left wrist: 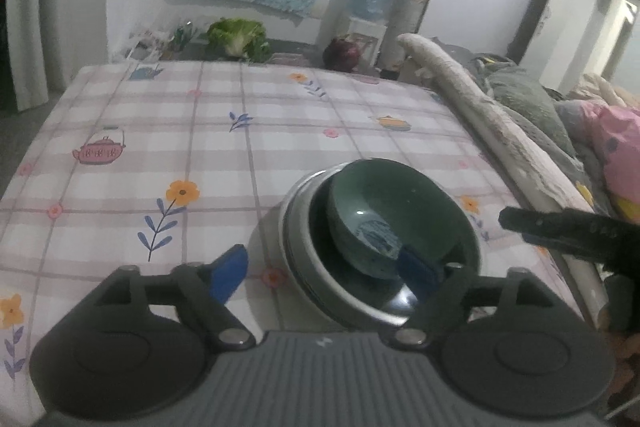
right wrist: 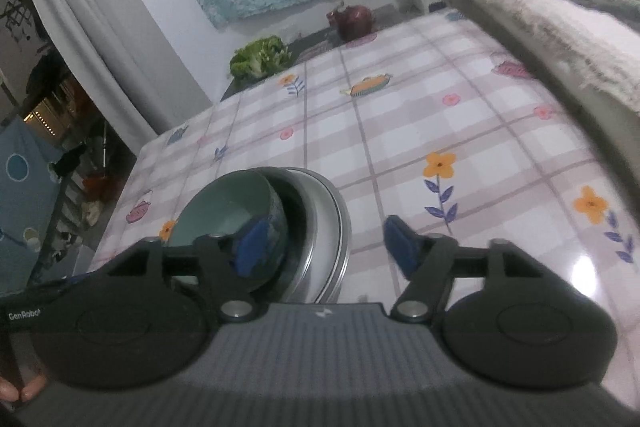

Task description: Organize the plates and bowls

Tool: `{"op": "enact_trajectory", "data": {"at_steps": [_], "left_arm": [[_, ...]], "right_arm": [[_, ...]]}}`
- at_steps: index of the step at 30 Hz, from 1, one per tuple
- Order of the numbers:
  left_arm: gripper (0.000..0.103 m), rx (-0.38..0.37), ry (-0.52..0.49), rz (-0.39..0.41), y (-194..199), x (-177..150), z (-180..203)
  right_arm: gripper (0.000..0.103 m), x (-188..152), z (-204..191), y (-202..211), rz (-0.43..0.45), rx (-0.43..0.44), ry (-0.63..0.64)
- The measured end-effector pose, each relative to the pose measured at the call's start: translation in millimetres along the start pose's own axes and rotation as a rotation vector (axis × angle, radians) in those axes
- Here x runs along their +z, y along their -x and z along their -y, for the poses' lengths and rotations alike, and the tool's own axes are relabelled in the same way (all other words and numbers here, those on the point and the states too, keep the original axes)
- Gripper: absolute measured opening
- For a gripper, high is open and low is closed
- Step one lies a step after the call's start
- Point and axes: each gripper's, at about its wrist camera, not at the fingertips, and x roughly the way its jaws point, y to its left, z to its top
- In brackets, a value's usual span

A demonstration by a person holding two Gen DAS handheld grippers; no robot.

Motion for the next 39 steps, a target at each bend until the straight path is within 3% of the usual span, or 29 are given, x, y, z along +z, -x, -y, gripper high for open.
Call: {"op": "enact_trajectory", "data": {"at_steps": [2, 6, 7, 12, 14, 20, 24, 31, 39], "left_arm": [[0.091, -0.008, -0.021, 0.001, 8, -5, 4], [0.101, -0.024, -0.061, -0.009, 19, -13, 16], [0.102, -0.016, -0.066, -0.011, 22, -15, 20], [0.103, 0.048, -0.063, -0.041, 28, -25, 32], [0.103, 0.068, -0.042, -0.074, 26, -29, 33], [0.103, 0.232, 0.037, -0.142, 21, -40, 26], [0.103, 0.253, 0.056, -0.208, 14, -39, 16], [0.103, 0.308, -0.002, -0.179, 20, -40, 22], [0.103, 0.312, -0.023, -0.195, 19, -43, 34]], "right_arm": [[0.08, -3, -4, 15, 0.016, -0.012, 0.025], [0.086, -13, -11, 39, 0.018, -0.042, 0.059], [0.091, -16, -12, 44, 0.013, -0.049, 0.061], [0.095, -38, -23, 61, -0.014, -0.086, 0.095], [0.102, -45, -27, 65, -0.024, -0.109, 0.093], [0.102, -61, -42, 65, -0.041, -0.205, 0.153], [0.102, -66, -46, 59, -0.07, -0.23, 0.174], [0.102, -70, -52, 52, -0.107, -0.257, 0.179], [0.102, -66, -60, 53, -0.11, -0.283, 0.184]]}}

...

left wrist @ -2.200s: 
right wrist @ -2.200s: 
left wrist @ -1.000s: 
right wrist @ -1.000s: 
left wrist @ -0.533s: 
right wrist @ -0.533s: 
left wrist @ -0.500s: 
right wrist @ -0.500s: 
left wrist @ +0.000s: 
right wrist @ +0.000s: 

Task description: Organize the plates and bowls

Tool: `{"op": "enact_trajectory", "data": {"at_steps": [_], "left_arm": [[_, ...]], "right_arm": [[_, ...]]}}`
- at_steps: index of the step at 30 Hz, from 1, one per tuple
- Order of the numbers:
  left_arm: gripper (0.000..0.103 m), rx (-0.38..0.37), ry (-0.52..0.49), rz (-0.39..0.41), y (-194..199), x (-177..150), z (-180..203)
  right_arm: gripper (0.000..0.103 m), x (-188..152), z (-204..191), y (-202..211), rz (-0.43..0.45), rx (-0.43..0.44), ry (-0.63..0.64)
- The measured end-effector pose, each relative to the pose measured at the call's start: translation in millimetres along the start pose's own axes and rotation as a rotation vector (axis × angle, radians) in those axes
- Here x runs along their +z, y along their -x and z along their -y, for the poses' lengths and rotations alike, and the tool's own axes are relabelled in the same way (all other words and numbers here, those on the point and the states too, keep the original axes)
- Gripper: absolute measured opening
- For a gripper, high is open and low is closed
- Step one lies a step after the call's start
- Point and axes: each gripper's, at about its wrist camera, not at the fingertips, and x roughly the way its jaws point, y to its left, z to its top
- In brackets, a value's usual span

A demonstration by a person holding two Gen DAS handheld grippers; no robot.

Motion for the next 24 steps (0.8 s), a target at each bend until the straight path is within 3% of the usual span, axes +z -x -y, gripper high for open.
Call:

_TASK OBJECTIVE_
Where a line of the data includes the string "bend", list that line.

_EXPECTED ANSWER_
Motion for the next 39 steps, a target at each bend until the straight path is within 3% of the usual span, or 29 are given, x, y, z along +z, -x, -y, gripper high for open.
Motion for the next 24 steps (0.8 s), a target at each bend until the straight path is within 3% of the usual span, axes +z -x -y, gripper high for open.

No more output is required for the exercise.